Os planos de governo de Flávio Bolsonaro e Romeu Zema são os únicos entre os cinco candidatos à Presidência que sugerem mudanças específicas para o Supremo Tribunal Federal (STF). Ambos os documentos defendem limites à atuação da Corte e às decisões tomadas individualmente pelos ministros.
Flávio Bolsonaro propõe transformar o STF em uma Corte Constitucional. Segundo o plano, o fim das competências criminais originárias do Supremo faria com que parlamentares fossem julgados pelo Superior Tribunal de Justiça (STJ) ou pelos Tribunais Regionais Federais (TRFs). O candidato também defende o fim das decisões monocráticas, priorizando julgamentos colegiados.
Outras medidas propostas incluem uma quarentena de um ano para ministros de Estado indicados ao Supremo. O plano também proíbe a participação de parentes de magistrados até o terceiro grau no tribunal.
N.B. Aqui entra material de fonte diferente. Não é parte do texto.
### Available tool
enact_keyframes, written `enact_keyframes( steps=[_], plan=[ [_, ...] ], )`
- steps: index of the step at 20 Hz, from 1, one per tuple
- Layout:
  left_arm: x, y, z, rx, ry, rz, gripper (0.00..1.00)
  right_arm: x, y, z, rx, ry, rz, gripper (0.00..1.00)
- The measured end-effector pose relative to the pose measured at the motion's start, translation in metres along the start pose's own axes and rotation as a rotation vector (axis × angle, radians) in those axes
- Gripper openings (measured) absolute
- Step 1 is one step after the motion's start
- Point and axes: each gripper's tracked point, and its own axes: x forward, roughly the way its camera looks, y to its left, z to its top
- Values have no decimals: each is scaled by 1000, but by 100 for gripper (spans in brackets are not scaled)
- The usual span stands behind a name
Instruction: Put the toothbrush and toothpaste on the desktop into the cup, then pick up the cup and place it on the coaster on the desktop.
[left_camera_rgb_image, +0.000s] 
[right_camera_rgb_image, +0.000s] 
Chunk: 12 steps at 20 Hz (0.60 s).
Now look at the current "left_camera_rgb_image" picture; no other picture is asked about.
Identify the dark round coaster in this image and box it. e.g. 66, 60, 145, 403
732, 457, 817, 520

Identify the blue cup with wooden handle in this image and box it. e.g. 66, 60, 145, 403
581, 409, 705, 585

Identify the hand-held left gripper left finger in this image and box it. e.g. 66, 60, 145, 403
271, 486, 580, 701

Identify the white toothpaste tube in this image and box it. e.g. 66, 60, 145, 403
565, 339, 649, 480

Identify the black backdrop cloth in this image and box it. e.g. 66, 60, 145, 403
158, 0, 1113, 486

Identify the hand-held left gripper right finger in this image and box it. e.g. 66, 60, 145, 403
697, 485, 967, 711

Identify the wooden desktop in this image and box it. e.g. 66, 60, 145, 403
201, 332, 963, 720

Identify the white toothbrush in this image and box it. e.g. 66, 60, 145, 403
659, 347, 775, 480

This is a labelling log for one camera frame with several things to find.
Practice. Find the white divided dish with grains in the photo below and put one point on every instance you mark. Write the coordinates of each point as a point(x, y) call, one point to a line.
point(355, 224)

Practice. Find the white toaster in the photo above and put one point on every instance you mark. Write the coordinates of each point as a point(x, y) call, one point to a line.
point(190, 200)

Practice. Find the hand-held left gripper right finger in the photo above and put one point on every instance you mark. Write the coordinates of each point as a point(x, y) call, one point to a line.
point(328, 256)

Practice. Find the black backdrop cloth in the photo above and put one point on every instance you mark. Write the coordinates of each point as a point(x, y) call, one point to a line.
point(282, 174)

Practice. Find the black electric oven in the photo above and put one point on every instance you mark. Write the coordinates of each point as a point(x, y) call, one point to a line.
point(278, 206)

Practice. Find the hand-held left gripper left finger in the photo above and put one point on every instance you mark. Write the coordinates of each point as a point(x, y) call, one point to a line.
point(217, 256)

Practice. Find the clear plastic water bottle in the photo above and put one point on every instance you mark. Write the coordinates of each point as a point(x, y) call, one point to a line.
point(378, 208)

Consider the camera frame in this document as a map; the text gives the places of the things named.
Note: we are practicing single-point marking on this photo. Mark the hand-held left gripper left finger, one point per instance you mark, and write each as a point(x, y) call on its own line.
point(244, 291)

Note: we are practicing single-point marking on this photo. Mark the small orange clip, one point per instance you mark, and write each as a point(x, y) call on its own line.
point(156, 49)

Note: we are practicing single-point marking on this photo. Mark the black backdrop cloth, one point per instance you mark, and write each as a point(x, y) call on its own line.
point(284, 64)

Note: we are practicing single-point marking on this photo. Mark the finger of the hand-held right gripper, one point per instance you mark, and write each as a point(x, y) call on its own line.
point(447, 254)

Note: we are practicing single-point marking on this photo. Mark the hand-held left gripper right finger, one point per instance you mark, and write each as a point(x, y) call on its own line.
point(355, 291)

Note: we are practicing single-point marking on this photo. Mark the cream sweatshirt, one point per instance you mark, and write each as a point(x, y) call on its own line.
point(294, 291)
Romeu Zema afirma que o STF ultrapassa suas atribuições ao decidir sobre temas do Congresso. O programa do ex-governador de Minas Gerais sugere idade mínima de 60 anos para a indicação de ministros e restrições a vínculos políticos. Zema também propõe limitar a reversão de decisões do Congresso pelo Supremo.
Os documentos de Lula, Ronaldo Caiado e Renan Santos não contêm propostas específicas de alteração para o Supremo. Lula defende o fortalecimento geral das instituições democráticas, enquanto Caiado afirma que respeitará as instituições sem apresentar uma agenda própria para a Corte.